Me miras con tus ojos vacíos y siento que mi vida se ahoga en un recuerdo sin tiempo, que tú tratas de buscar con paciencia infinita, como buscando los hilvanes perdidos de tus costuras. ¿Donde estás ahora? ¿Qué te hace aferrarte a esta vida? ¿Estamos condenados a perder lo que más amamos, precisamente por amarlo tanto?. Siempre fue notable la precisión de tus recuerdos. Empezaste a anotar detalles en tus pequeñas libretas o en las que yo te regalaba, hechas con restos de mis cuadernos, que atesorabas entre tus recuerdos.

Tus fotos, ¿dónde están tus fotos? “Son recuerdos vacíos”, alguien me dijo una vez, «congelados en un minuto del tiempo que ya no vuelve, que te esclaviza y te tortura, porque ya no somos los mismos».

Olguita querida, me he vuelto una maniática del tiempo, me he vuelto gris y desesperanzada en este punto, desde que él me pidió que regresara. Tú siempre lo quisiste tanto. Intuyo que hasta el día de hoy sueñas que aparezca con su porte de príncipe, sus ojos alegres y sus fantásticos chocolates, que tú guardabas bajo tu almohada y te comías calladita, saboreando.
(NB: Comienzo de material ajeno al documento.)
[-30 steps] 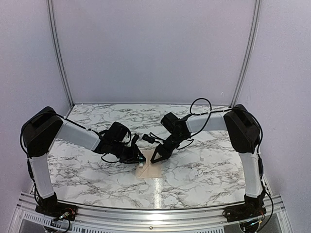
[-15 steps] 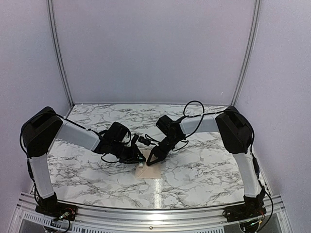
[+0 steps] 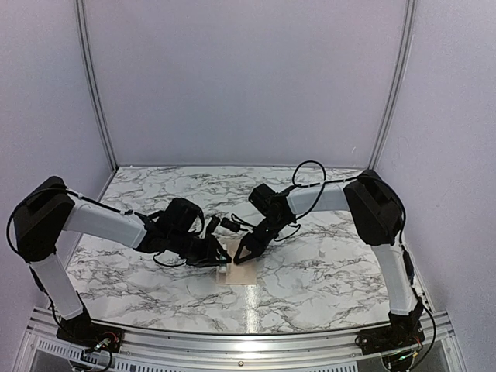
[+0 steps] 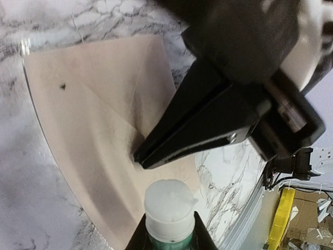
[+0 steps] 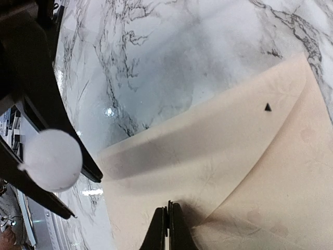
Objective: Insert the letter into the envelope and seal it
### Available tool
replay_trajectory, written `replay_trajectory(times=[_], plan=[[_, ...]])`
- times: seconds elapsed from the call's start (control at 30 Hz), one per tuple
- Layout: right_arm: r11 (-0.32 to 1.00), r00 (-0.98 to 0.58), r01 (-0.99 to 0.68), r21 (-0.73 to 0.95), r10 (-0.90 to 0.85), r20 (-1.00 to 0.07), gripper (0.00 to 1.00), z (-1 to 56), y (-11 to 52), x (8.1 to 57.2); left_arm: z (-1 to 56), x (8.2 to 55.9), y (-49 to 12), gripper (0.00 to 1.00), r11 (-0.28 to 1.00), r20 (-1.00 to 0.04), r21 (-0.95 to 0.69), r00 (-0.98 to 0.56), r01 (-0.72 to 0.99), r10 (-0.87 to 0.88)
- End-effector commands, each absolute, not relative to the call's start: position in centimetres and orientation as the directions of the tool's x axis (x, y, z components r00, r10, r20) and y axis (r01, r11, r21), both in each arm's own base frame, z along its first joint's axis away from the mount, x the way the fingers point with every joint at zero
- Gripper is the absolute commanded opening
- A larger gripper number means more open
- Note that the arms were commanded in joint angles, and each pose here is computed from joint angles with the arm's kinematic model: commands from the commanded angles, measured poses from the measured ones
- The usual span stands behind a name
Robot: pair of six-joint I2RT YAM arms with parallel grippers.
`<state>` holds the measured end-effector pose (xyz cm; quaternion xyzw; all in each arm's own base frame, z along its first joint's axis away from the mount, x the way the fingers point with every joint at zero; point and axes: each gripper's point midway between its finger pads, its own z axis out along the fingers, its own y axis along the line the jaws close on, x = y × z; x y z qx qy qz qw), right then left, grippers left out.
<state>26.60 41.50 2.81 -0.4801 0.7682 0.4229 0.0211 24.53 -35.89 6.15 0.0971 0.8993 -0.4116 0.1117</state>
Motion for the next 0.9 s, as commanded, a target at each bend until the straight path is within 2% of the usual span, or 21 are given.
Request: replay_trajectory(times=[0.0, 0.57, 0.73, 0.87], plan=[[0.217, -0.537, -0.769, 0.602, -0.730, -0.423, 0.01, 2.6, 41.3, 26.9, 5.0, 23.4, -35.4, 0.00, 0.668, -0.262, -0.704, -0.963, 0.240, 0.069], [0.127, -0.525, -0.736, 0.665, -0.727, -0.443, 0.04, 3.8, 41.8, 24.9, 1.0, 23.2, -35.0, 0.00, 0.715, -0.197, -0.673, -0.978, 0.187, 0.070], [0.126, -0.525, -0.730, 0.671, -0.733, -0.433, 0.05, 3.4, 41.7, 24.7, 1.0, 23.1, -34.9, 0.00, 0.717, -0.194, -0.673, -0.979, 0.184, 0.069], [0.178, -0.529, -0.752, 0.634, -0.737, -0.420, 0.04, 2.6, 41.4, 25.6, 1.1, 23.0, -34.7, 0.00, 0.716, -0.196, -0.673, -0.978, 0.185, 0.069]])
¿Cómo podemos empezar? ¿Por dónde? Los primeros recuerdos que tengo de ti son acompañando a mi madre en todo. Eras una constante. Te recuerdo doblando las sábanas, esas tan blancas y tan fuertes que tú misma cosías, con esa tela alba y perfumada por el sol y el jabón; que colgaban infinitas en el cordel. ¿Recuerdas nuestra casa?. Cuántas veces maldecimos vivir en ella, pero qué falta nos hace su espacio. Te imagino incansable, limpiando, lavando, inventando una nueva tarea para acortar el día, para darle un sentido, para no pensar, para olvidar, para vivir.

Te extraño ahora, incluso frente a ti. Extraño nuestras conversaciones, tu risa contenida, nuestros recuerdos, nuestro hogar. El calor, el sabor de tu comida, la dulzura de tus abrazos. Te extraño como si ya te hubieras ido, y no es así. Somos egoístas los seres humanos, Olguita, lo sé. Lo vivo en carne propia cada día, no puedo aceptar que ya no eres la misma, no puedo concebir que no estás más conmigo. ¿Nos preparas, tal vez? Aprietas mi mano y me pregunto si sientes que estamos conectadas. Me pregunto si sabes que voy a contar tu historia.

N de la R: Esta entrada la escribí hace mucho tiempo atrás, cuando mi querida abuela Olga Palma Müller aún estaba con nosotros y empezaba su lenta despedida de quienes fueron lo más importante en su vida. Un año después, en una fecha como hoy,  falleció a los 93 años. Descansa en la tumba que era de su madre, en el cementerio del pueblo donde ella y yo nacimos. Aún la extraño y recuerdo sus palabras, sus historias y su vida, parte de la que, con todo mi cariño, he compartido con ustedes, como un homenaje a ella, en esta bitácora.  Te quiero mucho Olguita.